Quantifying Tripartite Entanglement in Quantum Information and Technologies

Tripartite entanglement, a fundamental resource in quantum information and technologies, has been extensively studied in recent years. However, quantifying genuine tripartite entanglement (GME) remains an open challenge. Existing measures often fail to meet the required criteria, leading to inconsistent results. In this study, researchers investigate GME for three-qubit pure states using a novel measure, concurrence. They also examine tripartite steering, a crucial aspect of quantum information and technologies, and identify nine potential configurations exhibiting varying steerability across different parameter spaces. The findings have significant implications for the development of quantum technologies.

What is the Significance of Tripartite Entanglement in Quantum Information and Technologies?

Tripartite entanglement, existing in two-party, three-party, or even more-party systems, is a vital resource for quantum information and technologies. To quantify this resource, numerous measures have been developed, including partial norm, entanglement of formation, von Neumann entropy, normalized negativity, concurrence, and others. A key task in quantum information theory involves quantifying the genuine tripartite entanglement (GME). However, GME necessitates two requirements: it must assign a zero value to any product state or biseparate state, and it must assign a positive value to all non-biseparate states.

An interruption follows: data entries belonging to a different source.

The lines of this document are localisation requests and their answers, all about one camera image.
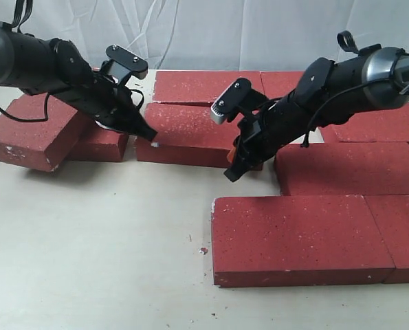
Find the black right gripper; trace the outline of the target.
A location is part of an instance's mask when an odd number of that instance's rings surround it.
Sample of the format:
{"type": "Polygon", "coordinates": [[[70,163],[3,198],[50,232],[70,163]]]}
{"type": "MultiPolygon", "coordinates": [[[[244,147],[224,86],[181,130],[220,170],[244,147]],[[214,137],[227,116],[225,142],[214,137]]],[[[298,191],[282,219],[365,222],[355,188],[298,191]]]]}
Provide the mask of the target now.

Most existing measures fail to meet these requirements by either violating requirement I or requirement II. For instance, measures such as the Schmidt measure and global entanglement violate requirement I, while measures like the 3-tangle and generalized negativity violate requirement II. Recently, Xie and Eberly introduced concurrence, offering a novel measure to quantify GME.

We identify nine potential configurations exhibiting varying steerability across different parameter spaces. It is important to highlight that while the state ψ123 exhibits entanglement, steering remains unattainable in a substantial portion of the parameter space.

A key task in quantum information theory involves quantifying the genuine tripartite entanglement (GME) for three-qubit pure states. However, most existing measures fail to meet the genuine criterion by either violating requirement I or requirement II.

Tripartite steering plays a crucial role in quantum information and technologies. It enables us to quantify the steerability of three-qubit pure states under certain measurements based on the uncertainty relations criterion.

This study has significant implications for quantum information and technologies. It highlights the importance of tripartite entanglement and steering in three-qubit pure states, and provides a novel measure to quantify GME.